» **TASK**: From the first line to the last, repeat the data exactly but leave out the pictures.

» **SOURCE MATERIAL**:

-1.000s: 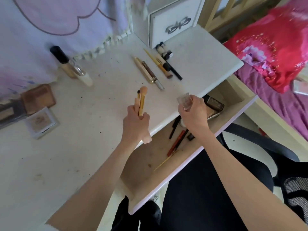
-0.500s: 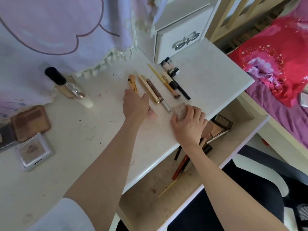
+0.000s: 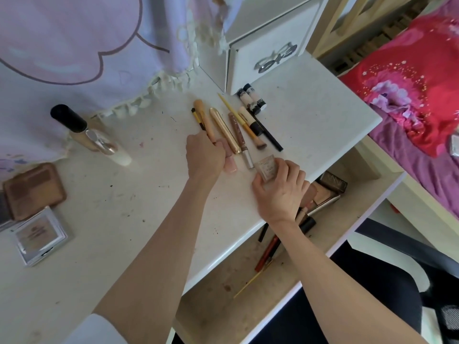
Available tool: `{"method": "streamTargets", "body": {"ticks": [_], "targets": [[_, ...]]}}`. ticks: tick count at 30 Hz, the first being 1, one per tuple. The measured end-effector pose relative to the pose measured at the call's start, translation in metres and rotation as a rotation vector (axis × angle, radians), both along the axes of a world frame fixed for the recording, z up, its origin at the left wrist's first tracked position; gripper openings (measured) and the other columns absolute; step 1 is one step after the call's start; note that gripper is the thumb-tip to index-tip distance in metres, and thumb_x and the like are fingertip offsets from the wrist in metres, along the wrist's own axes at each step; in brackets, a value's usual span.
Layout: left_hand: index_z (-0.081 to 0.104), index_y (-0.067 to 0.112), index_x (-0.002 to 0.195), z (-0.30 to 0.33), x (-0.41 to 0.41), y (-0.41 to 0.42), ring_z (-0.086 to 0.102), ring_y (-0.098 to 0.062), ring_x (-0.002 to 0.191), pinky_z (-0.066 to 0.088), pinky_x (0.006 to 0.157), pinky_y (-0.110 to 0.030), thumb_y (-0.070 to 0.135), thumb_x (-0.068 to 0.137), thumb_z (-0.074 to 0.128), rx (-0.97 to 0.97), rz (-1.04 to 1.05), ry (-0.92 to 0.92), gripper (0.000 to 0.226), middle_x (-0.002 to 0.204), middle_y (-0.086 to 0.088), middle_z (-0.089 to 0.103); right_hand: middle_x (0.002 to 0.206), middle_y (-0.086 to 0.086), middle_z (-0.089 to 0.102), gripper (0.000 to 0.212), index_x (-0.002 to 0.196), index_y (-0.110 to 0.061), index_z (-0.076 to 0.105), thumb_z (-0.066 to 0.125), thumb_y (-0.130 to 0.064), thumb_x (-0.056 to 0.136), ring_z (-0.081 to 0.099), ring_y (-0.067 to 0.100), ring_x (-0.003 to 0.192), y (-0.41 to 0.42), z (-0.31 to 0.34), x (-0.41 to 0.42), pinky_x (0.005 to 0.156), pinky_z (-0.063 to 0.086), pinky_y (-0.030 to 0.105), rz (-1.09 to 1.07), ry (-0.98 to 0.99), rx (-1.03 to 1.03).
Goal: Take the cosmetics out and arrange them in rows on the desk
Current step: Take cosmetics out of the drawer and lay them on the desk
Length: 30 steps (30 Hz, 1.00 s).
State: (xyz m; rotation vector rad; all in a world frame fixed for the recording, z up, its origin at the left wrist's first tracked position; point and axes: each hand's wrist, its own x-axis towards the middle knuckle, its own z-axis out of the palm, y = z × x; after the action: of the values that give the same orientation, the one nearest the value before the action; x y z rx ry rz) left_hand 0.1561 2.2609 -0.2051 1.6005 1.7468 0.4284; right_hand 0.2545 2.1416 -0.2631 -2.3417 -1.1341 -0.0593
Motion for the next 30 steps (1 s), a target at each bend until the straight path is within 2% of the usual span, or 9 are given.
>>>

» **COMPLETED EXERCISE**:
-1.000s: 
-0.500s: 
+0.000s: 
Available tool: `{"method": "streamTargets", "body": {"ticks": [_], "targets": [[_, ...]]}}`. ticks: tick count at 30 Hz, the first being 1, one per tuple. The measured end-effector pose relative to the pose measured at the call's start, translation in metres and rotation as a rotation vector (axis × angle, radians), both along the axes of a world frame fixed for the recording, z up, its origin at the left wrist's first tracked position; gripper openings (measured) and the other columns absolute; step 1 is one step after the call's start; note that gripper is the thumb-tip to index-tip distance in metres, and thumb_x and the like are fingertip offsets from the wrist in metres, along the wrist's own axes at each step; in brackets, a value's usual span.
Layout: left_hand: index_z (-0.081 to 0.104), index_y (-0.067 to 0.112), index_x (-0.002 to 0.195), z (-0.30 to 0.33), x (-0.41 to 0.41), y (-0.41 to 0.42), ring_z (-0.086 to 0.102), ring_y (-0.098 to 0.062), ring_x (-0.002 to 0.191), pinky_z (-0.066 to 0.088), pinky_x (0.006 to 0.157), pinky_y (-0.110 to 0.030), thumb_y (-0.070 to 0.135), thumb_x (-0.068 to 0.137), thumb_z (-0.074 to 0.128), rx (-0.97 to 0.97), rz (-1.04 to 1.05), ry (-0.92 to 0.92), gripper (0.000 to 0.226), middle_x (-0.002 to 0.204), middle_y (-0.086 to 0.088), middle_z (-0.089 to 0.103); right_hand: middle_x (0.002 to 0.206), middle_y (-0.086 to 0.086), middle_z (-0.089 to 0.102), gripper (0.000 to 0.212), index_x (-0.002 to 0.196), index_y (-0.110 to 0.061), index_z (-0.076 to 0.105), thumb_z (-0.066 to 0.125), thumb_y (-0.130 to 0.064), thumb_x (-0.056 to 0.136), ring_z (-0.081 to 0.099), ring_y (-0.067 to 0.100), ring_x (-0.003 to 0.192), y (-0.41 to 0.42), z (-0.31 to 0.34), x (-0.41 to 0.42), pinky_x (0.005 to 0.156), pinky_z (-0.063 to 0.086), pinky_y (-0.030 to 0.105), rz (-1.09 to 1.07), ry (-0.98 to 0.99), rx (-1.03 to 1.03).
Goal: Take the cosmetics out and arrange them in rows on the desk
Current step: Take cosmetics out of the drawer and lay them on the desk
Length: 30 steps (30 Hz, 1.00 s).
State: (xyz m; rotation vector rad; all in a world frame fixed for the recording, z up, its origin at the left wrist's first tracked position; point and axes: each hand's wrist, its own x-axis towards the middle knuckle, its own z-axis out of the palm, y = z × x; after the action: of the values that give the same orientation, the one nearest the value before the action; x y z rx ry rz) left_hand 0.1561 2.2609 -0.2051 1.6005 1.7468 0.4284; right_hand 0.2545 2.1416 -0.2631 -2.3417 -1.1341 -0.0593
Motion for the next 30 steps (1 s), a target at each bend until the straight path is within 2% of the usual span, or 9 are given.
>>>

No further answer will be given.